In 2016, the number of grain dust explosions hit a 10-year low, but fatalities were reported for the first time since 2013, according to a new report from the Purdue University’s Department of Agricultural and Biological Engineering. Five grain dust explosions last year resulted in eight injuries and three fatalities.

Grain dust is highly combustible and, when ignited by a spark from sources such as static electricity, friction in machinery, or overheating parts, it acts as fuel for fires and explosions that can be deadly. Preventing the buildup of grain dust in feed and grain mills and grain elevators is key to reducing the risk of fire and explosion.

“The two most important factors in preventing an explosion are keeping the facilities clean and the equipment in good working condition,” said Kingsly Ambrose, assistant professor of agricultural and biological engineering at Purdue.  “If the facility is clean, then the amount of potential fuel is minimized. If the equipment is in good working condition, there is less chance of ignition.”

In 2016, two of the explosions occurred in grain mills,  two were in grain elevators and one was in a feed mill. The five annual explosions were down from the total of eight that were reported in 2015 and well under the 10-year average of 9.2 per year. But one incident in Georgia and one in Indiana involved fatalities.

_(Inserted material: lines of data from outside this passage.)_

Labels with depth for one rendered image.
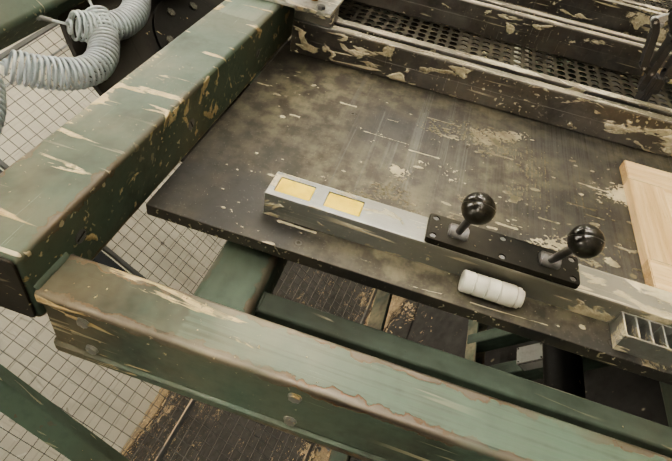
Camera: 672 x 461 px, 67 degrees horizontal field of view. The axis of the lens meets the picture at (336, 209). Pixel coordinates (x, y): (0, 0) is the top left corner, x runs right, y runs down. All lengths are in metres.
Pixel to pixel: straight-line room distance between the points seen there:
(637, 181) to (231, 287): 0.71
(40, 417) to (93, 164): 0.54
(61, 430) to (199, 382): 0.51
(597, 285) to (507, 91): 0.47
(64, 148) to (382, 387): 0.45
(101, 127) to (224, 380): 0.35
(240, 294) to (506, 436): 0.35
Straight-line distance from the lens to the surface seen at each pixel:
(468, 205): 0.58
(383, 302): 1.96
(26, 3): 1.24
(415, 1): 1.39
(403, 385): 0.53
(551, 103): 1.08
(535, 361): 2.19
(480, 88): 1.07
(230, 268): 0.70
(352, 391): 0.52
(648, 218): 0.95
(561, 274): 0.71
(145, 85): 0.78
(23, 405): 1.04
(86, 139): 0.69
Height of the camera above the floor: 1.81
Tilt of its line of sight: 20 degrees down
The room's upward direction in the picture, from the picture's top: 43 degrees counter-clockwise
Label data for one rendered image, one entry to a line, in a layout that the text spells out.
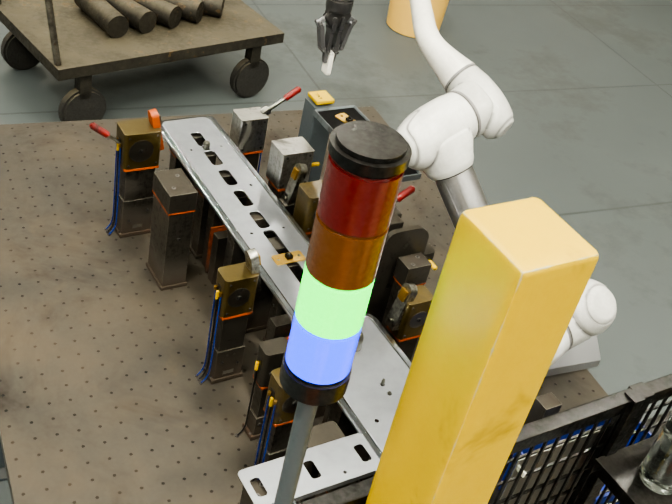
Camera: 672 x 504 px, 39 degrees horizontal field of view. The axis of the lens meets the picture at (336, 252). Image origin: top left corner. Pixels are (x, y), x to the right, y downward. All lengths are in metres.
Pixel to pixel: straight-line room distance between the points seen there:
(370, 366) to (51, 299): 0.96
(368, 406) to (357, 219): 1.29
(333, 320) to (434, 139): 1.41
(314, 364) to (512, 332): 0.19
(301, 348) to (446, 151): 1.41
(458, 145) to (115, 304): 1.04
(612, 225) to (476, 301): 4.05
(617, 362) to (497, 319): 3.22
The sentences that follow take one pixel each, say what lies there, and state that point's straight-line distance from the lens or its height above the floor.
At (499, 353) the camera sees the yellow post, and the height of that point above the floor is 1.90.
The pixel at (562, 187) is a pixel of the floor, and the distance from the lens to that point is 5.10.
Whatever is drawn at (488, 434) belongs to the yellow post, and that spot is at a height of 1.77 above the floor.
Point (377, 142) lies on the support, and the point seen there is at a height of 2.08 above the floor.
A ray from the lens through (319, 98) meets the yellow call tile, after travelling 2.81.
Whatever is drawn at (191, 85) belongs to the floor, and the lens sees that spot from 5.20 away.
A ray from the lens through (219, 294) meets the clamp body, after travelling 2.27.
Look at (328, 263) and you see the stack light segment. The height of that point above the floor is 1.96.
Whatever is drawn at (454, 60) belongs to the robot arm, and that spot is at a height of 1.49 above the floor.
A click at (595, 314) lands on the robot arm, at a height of 1.02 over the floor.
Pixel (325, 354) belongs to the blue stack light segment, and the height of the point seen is 1.85.
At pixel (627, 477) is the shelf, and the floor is 1.43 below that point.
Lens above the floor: 2.48
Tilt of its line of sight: 37 degrees down
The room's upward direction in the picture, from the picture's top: 13 degrees clockwise
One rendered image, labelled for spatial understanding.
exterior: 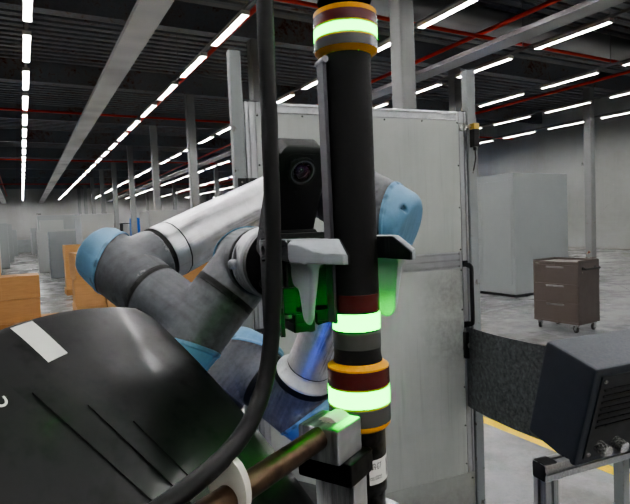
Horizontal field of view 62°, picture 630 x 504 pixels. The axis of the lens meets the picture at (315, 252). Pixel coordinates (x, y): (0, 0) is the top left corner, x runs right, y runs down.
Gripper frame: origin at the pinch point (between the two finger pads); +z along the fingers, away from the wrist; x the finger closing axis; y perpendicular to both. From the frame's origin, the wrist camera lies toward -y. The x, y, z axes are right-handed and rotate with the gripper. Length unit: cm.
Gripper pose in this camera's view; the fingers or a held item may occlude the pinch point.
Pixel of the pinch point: (370, 245)
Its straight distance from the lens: 34.2
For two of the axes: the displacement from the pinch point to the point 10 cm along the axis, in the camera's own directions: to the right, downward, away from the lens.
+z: 3.7, 0.3, -9.3
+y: 0.4, 10.0, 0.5
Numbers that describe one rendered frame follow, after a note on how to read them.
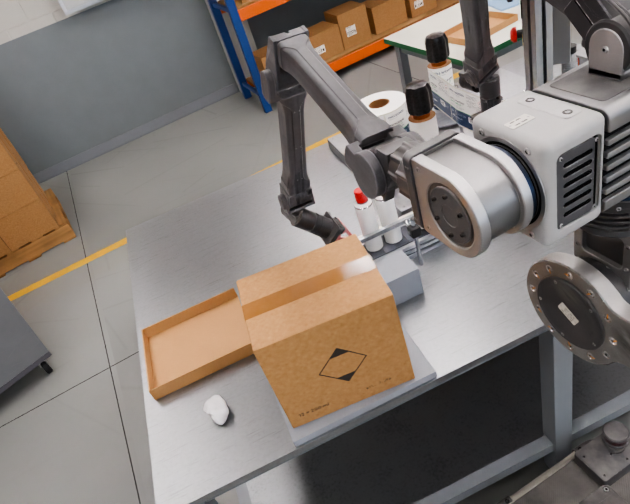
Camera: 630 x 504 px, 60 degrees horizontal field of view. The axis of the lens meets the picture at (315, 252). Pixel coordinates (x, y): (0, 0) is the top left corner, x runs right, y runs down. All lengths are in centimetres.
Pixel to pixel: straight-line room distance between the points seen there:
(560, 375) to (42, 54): 489
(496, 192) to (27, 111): 521
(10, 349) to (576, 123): 285
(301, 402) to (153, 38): 473
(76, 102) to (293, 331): 474
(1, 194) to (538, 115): 392
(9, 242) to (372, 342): 359
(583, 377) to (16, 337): 256
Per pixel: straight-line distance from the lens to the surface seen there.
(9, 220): 439
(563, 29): 144
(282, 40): 109
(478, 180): 68
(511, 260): 157
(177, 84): 574
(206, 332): 164
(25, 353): 320
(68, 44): 555
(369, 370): 122
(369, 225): 153
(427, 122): 180
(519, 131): 70
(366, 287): 112
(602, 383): 207
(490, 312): 143
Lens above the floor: 187
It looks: 36 degrees down
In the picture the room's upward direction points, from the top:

JCG Farms Explosion in Rockmart, GA

In February 2016, an explosion at JCG Farms chicken feed mill in Rockmart, Georgia killed a 25-year-old man and injured five others. The U.S. Department of Labor’s Occupational Safety and Health Administration (OSHA) found that the company had violated safety standards that could have prevented the explosion which occurred when an excessive accumulation of grain dust ignited.

OSHA issued citations to JCG Farms of Alabama LLC, doing business as Koch Farms of Collinsville, A to J Electrical Services and D. Sims Inc. for 23 safety and health violations.

“It is tragic that despite wide industry awareness of these hazards, that some employers remain unaware of the common hazards of combustible dust,” said Christi Griffin, OSHA’s area director in the Atlanta-West Office. “This incident and this man’s death were preventable. JCG Farms needs to take a proactive approach in their safety and health program to assess the workplace for hazards and correct them to ensure worker safety.”

OSHA cited JCG  with 15 serious and five other health and safety violations including:

  • Exposing employees to fire and explosion hazards due to the build-up of combustible dust.
  • Failing to post signs warning workers of fire and explosion hazards.
  • Exposing workers to the risk of being caught in machinery.
  • Failing to develop or implement an emergency action plan.
  • Failing to provide training to employees on how to recognize hazards associated with combustible dust.
  • Failing to implement a written housekeeping program to reduce the accumulation of grain dust.
  • Exposing workers to electric shock hazards.

Tate and Lyle Explosion in Francesville, IN

A grain elevator explosion at Tate & Lyle in Francesville, Indiana on September 26 killed two men. Timothy Reidelbach, 57, and Glen Tiede, 67, were suffered severe burns and were airlifted to the Parkview Hospital burn unit in Fort Wayne. Both men later died.

The news video below was published the day of the explosion.

The Indiana Fire Marshall, NIPSCO and Tate & Lyle have since determined that a dust explosion was triggered by a “catastrophic failure of the downward leg.”